Like in Palestine all these elements created the right environment for the rise of Islam fundamentalism, because the people could not see a real revolutionary alternative. After years of war the Chechen working class was had been almost totally destroyed. Industry no longer existed. The schools and universities had been destroyed by Russian bombing. It was the ideal atmosphere for the rise of Islamic fundamentalism.
It played the same role as in other parts of the world - that of providing the state with a necessary provocation to justify further repression. The invasion of Dagestan in August 1999 and bombing of flats in Moscow in September 1999 gave Russian imperialism the necessary public support to begin a new war.
Thus the Russian army occupied Chechnya once again. Again, as in Israel today, many ordinary Russians regarded it as an evil but a necessary one to prevent further attacks. In reality, just as in the Middle East, it was a road to nowhere. The Russian Army is still incapable of breaking Chechen resistance. The Chechens are incapable of putting an end to the occupation, suffering and brutal terror at the hands of the Russian military. More then 100,000 have people died in the two wars.
There many others parallels between these two conflicts. In both of them, the people have access to detailed information from the TV about the shocking acts of terror carried out by Palestinian or Chechen terror groups, but you have to go to the web-pages of human rights organizations to find information about children being tortured in Israeli prisons or about the mass executions carried out by the Russian army and police.

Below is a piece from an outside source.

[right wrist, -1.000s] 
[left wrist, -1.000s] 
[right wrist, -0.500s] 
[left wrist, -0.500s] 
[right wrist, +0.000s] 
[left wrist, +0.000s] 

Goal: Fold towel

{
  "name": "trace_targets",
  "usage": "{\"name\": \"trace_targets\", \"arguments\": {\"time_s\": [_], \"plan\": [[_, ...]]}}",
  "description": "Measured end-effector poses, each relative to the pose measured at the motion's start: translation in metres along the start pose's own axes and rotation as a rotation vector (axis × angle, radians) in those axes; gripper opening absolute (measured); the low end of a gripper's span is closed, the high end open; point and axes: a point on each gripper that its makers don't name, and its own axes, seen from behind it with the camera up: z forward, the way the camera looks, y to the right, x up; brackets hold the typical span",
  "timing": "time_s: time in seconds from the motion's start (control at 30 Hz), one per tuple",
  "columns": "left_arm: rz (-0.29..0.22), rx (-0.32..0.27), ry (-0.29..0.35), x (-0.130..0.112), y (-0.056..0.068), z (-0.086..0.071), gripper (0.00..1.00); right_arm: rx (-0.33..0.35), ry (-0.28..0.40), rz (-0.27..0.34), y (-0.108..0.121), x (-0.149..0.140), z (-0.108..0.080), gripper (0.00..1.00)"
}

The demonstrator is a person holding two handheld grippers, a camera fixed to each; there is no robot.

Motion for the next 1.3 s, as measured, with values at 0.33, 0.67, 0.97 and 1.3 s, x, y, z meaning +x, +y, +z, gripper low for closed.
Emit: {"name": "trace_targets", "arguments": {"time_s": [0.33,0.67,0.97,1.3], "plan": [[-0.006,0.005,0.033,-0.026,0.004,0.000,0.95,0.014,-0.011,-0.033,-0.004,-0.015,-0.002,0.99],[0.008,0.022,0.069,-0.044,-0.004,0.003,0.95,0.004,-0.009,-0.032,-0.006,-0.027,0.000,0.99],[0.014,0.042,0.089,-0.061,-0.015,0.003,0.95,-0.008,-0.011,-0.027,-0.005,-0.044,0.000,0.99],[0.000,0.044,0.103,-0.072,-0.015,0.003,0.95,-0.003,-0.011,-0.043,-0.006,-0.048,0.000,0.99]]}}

In fact, civilians on both sides suffer not just from individual terrorism but from state terror also.
In the both cases the authorities use the situation to attack the civil rights of all citizens. During the second intifada in Israel laws were approved that prevent people from openly presenting their political position. There was a plan to close a new Israeli station allegedly because of its "non-objective" reports - that is, reports not in line with government policy. In Russia we had the approval of a draconian "anti-extremism" law. During the latest hostage crisis in Moscow the TV channel "Moskovia" and the radio channel "Moscow Echo" was closed just because they agreed to transmit the Chechen rebels' statements.
The capitalist authorities in Israel and Russia are directly responsible to unleashing hatred between the peoples. In Russia the state TV declared that in some cites the police would not be able to control the situation if there were pogroms against Chechens. In Israel the state activates propaganda against Israeli Arabs (recently we had the active use of espionage against some IDF officers of Arab origins).
And finally we see the same way to solve both these conflicts - through the common struggle of the workers of all nationalities for a socialist future. Today thousands of Chechen workers live and work in Russia. We have the same situation in Israel too. Thousands of Palestinian workers are in direct contact with their Israeli class brothers and sisters. Only their cooperation can smash the power of Imperialism and Islamism in the name of a better future of all the peoples.